Faculty from the University of Kentucky (UK), Vanderbilt University, and University of North Carolina Greensboro have received a $2 million grant from the National Institutes of Health (NIH) to support underrepresented minority faculty at predominantly white institutions (PWIs).
The five-year grant will fund a mentorship-based program, the Faculty Accomplished Community that Cultivates Equity and Success in Science (ACCESS), meant to help bolster social support for underrepresented minority faculty.
Dr. Danelle Stevens-Watkins, UK associate vice president for research, diversity & inclusion, and Dr. Renã Robinson, Vanderbilt’s Dorothy Wingfield Phillips Chancellor’s Faculty Fellow, are the two principal investigators of the endeavor, with Dr. Aileen Reid, assistant professor at the University of North Carolina Greensboro, as co-investigator.
“Faculty of color are often invisible and yet hyper visible,” said Stevens-Watkins, who is also the interim dean of the College of Education at UK. “We stand out because there are so few individuals and faculty of color on campuses, yet we are invisible in many of the ways that foster career development and career advancement. Having mentors who can share their lessons learned in navigating the political landscape, norms and unwritten rules in academia is invaluable knowledge faculty may not receive anywhere else.”

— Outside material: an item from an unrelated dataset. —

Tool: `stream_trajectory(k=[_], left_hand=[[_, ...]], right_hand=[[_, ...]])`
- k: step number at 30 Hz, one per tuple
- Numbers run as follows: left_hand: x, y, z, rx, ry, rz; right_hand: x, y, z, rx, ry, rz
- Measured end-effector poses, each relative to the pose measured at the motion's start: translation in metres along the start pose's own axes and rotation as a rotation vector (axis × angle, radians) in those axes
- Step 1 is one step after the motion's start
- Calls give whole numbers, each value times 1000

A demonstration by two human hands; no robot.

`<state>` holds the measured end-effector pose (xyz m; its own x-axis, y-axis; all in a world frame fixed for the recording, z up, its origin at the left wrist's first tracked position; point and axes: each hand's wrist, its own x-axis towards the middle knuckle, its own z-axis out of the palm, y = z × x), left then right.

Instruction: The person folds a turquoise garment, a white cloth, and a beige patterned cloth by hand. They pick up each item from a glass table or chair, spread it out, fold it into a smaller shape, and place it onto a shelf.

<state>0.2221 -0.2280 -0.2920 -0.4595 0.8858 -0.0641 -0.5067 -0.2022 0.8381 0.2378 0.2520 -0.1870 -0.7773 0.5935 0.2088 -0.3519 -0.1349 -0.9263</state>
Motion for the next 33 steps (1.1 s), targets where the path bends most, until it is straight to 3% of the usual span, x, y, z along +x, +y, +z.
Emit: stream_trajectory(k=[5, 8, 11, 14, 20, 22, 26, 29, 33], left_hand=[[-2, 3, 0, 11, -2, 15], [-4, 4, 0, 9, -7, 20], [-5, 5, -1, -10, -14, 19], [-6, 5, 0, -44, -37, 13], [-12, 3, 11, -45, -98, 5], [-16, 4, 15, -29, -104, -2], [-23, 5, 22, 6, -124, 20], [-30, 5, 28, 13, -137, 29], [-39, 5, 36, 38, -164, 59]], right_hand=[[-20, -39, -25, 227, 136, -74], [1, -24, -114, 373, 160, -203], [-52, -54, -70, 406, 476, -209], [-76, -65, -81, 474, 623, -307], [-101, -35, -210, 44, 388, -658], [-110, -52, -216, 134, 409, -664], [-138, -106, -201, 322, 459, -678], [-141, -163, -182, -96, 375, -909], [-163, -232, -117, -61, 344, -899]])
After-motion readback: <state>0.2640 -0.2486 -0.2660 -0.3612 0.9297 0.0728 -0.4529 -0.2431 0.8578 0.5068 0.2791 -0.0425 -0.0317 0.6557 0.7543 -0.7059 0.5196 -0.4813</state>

Programming will be meant for early- and mid-career faculty in biomedical science fields, with topics discussed including wellness, grant proposal writing, and coping methods for issues such as race-related stress and burnout.
“One of the primary goals of this program is to increase the number of underrepresented minority principal investigators funded through the NIH,” Stevens-Watkins said. “To decrease racial and ethnic health disparities, we need pathways to have more representation among highly successful biomedical researchers from diverse backgrounds.”
The program’s first cohort of senior faculty will meet with mentees May 18-20 on UK’s campus.